- Directed by: Ricard Gras
- Written by: Ricard Gras
- Produced by: David Matamoros
- Starring: Irina Sanjeevan Eduard Alejandre Nico Baixas Roger Batalla
- Cinematography: Ricard Gras Kim Gázquez
- Edited by: Jordi López Bernat Udina
- Music by: Óscar Kaiser
- Production company: Zentropa Spain
- Distributed by: TrustNordisk
- Release date: 2011;
- Running time: 63 minutes
- Country: Spain
- Language: Catalan
- Budget: €300,000

= Vlogger (film) =

Vlogger is a 2011 Catalan-language Spanish political thriller film written and directed by Ricard Gras in his directorial debut.
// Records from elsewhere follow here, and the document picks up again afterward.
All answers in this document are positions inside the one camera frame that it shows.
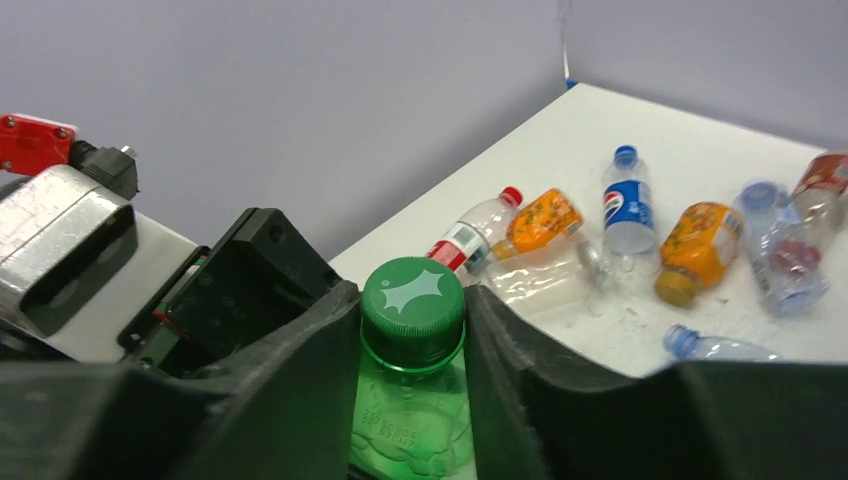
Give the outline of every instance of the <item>pepsi logo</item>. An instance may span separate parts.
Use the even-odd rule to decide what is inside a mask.
[[[608,222],[624,205],[624,195],[612,191],[604,196],[604,222]]]

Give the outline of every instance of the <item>orange label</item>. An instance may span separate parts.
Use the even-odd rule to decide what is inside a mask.
[[[842,195],[846,187],[848,187],[848,154],[825,153],[810,162],[793,195],[798,195],[808,188],[830,190],[837,195]]]
[[[507,229],[507,239],[518,253],[544,247],[559,234],[573,235],[583,215],[559,190],[552,188],[522,208]]]
[[[663,242],[663,263],[692,272],[702,287],[715,285],[736,258],[744,225],[742,215],[726,205],[696,203]]]

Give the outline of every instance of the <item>yellow bottle cap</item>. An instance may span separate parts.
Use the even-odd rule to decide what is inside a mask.
[[[664,270],[654,283],[654,292],[672,305],[691,307],[698,294],[698,283],[685,273]]]
[[[507,258],[514,257],[516,253],[518,252],[515,251],[515,248],[506,240],[501,240],[492,247],[492,254],[498,260],[506,260]]]

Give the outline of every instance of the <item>green bottle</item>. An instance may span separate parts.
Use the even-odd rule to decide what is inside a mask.
[[[442,479],[469,465],[465,296],[456,275],[428,258],[383,264],[362,292],[361,340],[351,462],[381,480]]]

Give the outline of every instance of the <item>blue bottle cap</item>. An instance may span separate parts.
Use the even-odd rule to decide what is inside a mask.
[[[742,190],[740,200],[746,210],[758,211],[771,208],[777,202],[777,186],[771,182],[752,183]]]
[[[698,341],[700,335],[696,330],[691,330],[683,325],[677,324],[671,327],[663,337],[663,348],[674,355],[678,360],[685,360],[692,345]]]
[[[615,149],[613,162],[615,166],[622,170],[627,170],[636,166],[636,160],[639,156],[636,154],[636,148],[630,145],[622,145]]]
It stars Irina Sanjeevan as a computer specialist who enters the virtual world of her brother's favourite game, Second Life, in order to find him and prevent his planned suicide bombing.
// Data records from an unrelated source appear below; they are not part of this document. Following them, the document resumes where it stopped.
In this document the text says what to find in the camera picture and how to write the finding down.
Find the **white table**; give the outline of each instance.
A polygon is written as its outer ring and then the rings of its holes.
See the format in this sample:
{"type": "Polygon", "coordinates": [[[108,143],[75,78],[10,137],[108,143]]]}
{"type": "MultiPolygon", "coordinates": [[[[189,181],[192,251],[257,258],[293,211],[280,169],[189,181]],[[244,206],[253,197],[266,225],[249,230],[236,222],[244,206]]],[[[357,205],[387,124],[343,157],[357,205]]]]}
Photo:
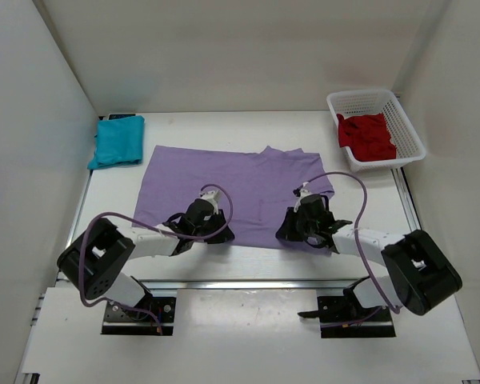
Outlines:
{"type": "MultiPolygon", "coordinates": [[[[142,176],[155,145],[230,151],[302,148],[319,152],[325,170],[348,170],[327,112],[142,114],[141,166],[93,173],[76,235],[105,210],[133,215],[142,176]]],[[[362,226],[409,232],[390,171],[362,174],[369,201],[362,226]]],[[[336,218],[354,219],[362,201],[353,181],[331,178],[336,218]]],[[[385,274],[374,266],[376,274],[385,274]]],[[[174,281],[277,281],[359,278],[361,261],[290,250],[196,244],[174,258],[133,260],[136,278],[174,281]]],[[[314,290],[180,290],[174,336],[102,336],[102,307],[84,308],[75,288],[49,289],[22,372],[52,382],[342,382],[460,383],[478,379],[474,356],[454,298],[425,317],[394,318],[396,338],[320,339],[316,322],[299,310],[316,308],[314,290]]]]}

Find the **gray wall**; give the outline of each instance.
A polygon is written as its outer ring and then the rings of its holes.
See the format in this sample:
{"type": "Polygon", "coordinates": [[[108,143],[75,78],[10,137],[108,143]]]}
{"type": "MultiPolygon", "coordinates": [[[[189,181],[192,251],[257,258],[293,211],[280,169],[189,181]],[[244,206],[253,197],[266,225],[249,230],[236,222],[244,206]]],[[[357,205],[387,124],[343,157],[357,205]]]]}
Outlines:
{"type": "Polygon", "coordinates": [[[464,280],[457,300],[480,365],[480,0],[453,2],[402,103],[428,149],[406,174],[423,226],[464,280]]]}
{"type": "Polygon", "coordinates": [[[105,114],[323,110],[333,91],[399,87],[430,0],[36,3],[105,114]]]}
{"type": "Polygon", "coordinates": [[[30,0],[0,0],[0,384],[53,283],[97,117],[30,0]]]}

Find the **laundry basket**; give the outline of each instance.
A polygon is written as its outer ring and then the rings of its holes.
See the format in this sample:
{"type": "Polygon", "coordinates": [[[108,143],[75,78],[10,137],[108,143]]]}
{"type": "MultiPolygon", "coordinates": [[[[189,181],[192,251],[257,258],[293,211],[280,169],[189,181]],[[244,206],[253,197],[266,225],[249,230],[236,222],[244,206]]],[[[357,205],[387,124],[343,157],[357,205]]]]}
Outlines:
{"type": "Polygon", "coordinates": [[[336,123],[336,129],[338,128],[336,114],[342,114],[345,118],[349,118],[350,116],[383,113],[387,129],[391,134],[391,141],[397,147],[396,159],[377,162],[360,162],[354,157],[348,146],[343,147],[343,153],[353,172],[376,168],[400,168],[425,157],[425,147],[402,106],[390,90],[337,92],[327,96],[327,104],[336,123]]]}

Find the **purple cable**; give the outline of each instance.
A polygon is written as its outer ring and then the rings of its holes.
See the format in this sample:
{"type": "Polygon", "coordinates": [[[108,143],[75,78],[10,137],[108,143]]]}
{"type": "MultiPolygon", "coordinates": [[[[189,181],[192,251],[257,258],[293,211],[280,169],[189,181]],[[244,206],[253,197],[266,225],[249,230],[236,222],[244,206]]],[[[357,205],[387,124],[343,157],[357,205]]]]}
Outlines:
{"type": "Polygon", "coordinates": [[[359,320],[351,320],[349,322],[333,322],[331,324],[324,324],[323,326],[320,325],[320,328],[335,328],[337,326],[352,326],[354,324],[361,324],[362,322],[365,322],[369,318],[375,316],[381,309],[382,307],[378,306],[371,314],[365,316],[364,318],[360,318],[359,320]]]}
{"type": "MultiPolygon", "coordinates": [[[[86,256],[87,244],[89,242],[89,234],[90,234],[90,231],[92,230],[92,228],[94,227],[94,225],[96,224],[96,222],[100,218],[104,218],[105,216],[115,216],[116,218],[122,218],[124,220],[127,220],[128,222],[132,222],[134,224],[137,224],[138,226],[142,226],[142,227],[144,227],[148,230],[152,230],[152,231],[158,232],[160,234],[165,234],[165,235],[168,235],[168,236],[175,236],[177,238],[184,238],[184,239],[188,239],[188,240],[207,240],[208,238],[212,238],[216,234],[220,234],[230,224],[230,221],[233,217],[233,201],[231,200],[230,194],[228,194],[226,190],[224,190],[221,186],[218,186],[217,184],[206,184],[201,188],[201,191],[203,191],[205,188],[208,188],[209,186],[212,186],[214,188],[218,188],[227,197],[228,203],[230,204],[230,215],[227,218],[226,223],[223,226],[221,226],[215,232],[212,232],[211,234],[207,234],[207,235],[204,235],[204,236],[189,236],[187,234],[176,234],[174,232],[169,232],[169,231],[166,231],[166,230],[159,230],[158,228],[155,228],[154,226],[150,226],[149,224],[145,224],[144,222],[140,222],[139,220],[136,220],[134,218],[129,218],[128,216],[125,216],[124,214],[118,214],[117,212],[103,212],[103,213],[99,214],[98,216],[96,216],[95,218],[93,218],[90,221],[90,223],[89,223],[89,225],[86,229],[86,232],[83,234],[82,247],[80,248],[80,258],[78,260],[78,291],[80,292],[80,300],[82,301],[82,304],[84,306],[88,307],[88,308],[91,308],[91,307],[95,306],[96,304],[98,304],[100,302],[104,302],[105,300],[110,300],[109,298],[99,298],[98,300],[95,300],[93,302],[88,302],[86,300],[85,287],[84,287],[84,283],[83,283],[83,279],[84,279],[84,260],[85,260],[85,256],[86,256]]],[[[160,321],[158,320],[157,316],[153,312],[151,312],[149,310],[143,310],[143,309],[140,309],[140,308],[133,308],[132,306],[126,306],[126,305],[121,304],[119,302],[117,302],[116,304],[118,306],[120,306],[121,308],[123,308],[124,310],[132,310],[134,312],[139,312],[141,314],[147,314],[147,315],[151,316],[153,318],[154,322],[157,324],[157,327],[160,329],[161,334],[162,334],[162,324],[160,324],[160,321]]]]}
{"type": "Polygon", "coordinates": [[[348,174],[347,172],[341,172],[341,171],[333,171],[333,172],[325,172],[324,174],[320,174],[319,176],[315,176],[314,178],[310,179],[308,182],[312,182],[316,180],[317,178],[323,178],[324,176],[331,176],[332,174],[340,174],[342,176],[348,176],[349,178],[353,178],[355,181],[359,183],[359,185],[362,188],[362,193],[363,193],[363,200],[362,200],[362,206],[359,211],[358,216],[355,218],[354,222],[354,239],[355,239],[355,244],[358,247],[359,250],[359,256],[361,256],[362,263],[364,264],[366,271],[368,272],[368,275],[371,278],[371,281],[373,282],[375,288],[377,289],[377,292],[380,293],[382,296],[382,299],[384,302],[386,302],[387,306],[390,308],[391,311],[393,311],[395,314],[400,313],[400,308],[398,306],[394,306],[391,304],[390,300],[386,296],[386,293],[382,289],[381,285],[378,283],[377,278],[374,275],[374,272],[370,268],[370,264],[368,264],[368,259],[365,256],[365,253],[362,250],[361,247],[361,240],[359,240],[359,222],[361,221],[362,214],[365,212],[366,204],[368,203],[368,191],[366,190],[365,183],[362,182],[360,178],[357,176],[354,176],[353,174],[348,174]]]}
Produced by Zentropa Spain on a budget of €300,000, the film features heavy use of machinima and was distributed internationally by TrustNordisk.

==Plot==
Pakistani computer specialist Tania works in Barcelona, where she learns that her missing twin brother has returned to playing the video game Second Life. She soon discovers that he has been recruited into a terrorist group and plans to become a suicide bomber; with just six days left before his terrorist mission, Tania begins exploring the virtual world of Second Life using an avatar in order to find him and prevent the bombing.

==Cast==
- Irina Sanjeevan as Tania
- Eduard Alejandre as Frank
- Nico Baixas as Kendrick
- Roger Batalla as Angel Garcia

==Production==
The film was produced by Zentropa Spain on a budget of €300,000. It combines animated footage shot inside a virtual world with live footage from webcams, featuring a strong transmedia element. Funding was possible due to winning an ICAA New Media Fund 2010 Competition. It was the debut film of Catalan filmmaker Ricard Gras.

==Release==
Vlogger premiered at the 2011 Sitges Film Festival. International distribution was handled by TrustNordisk.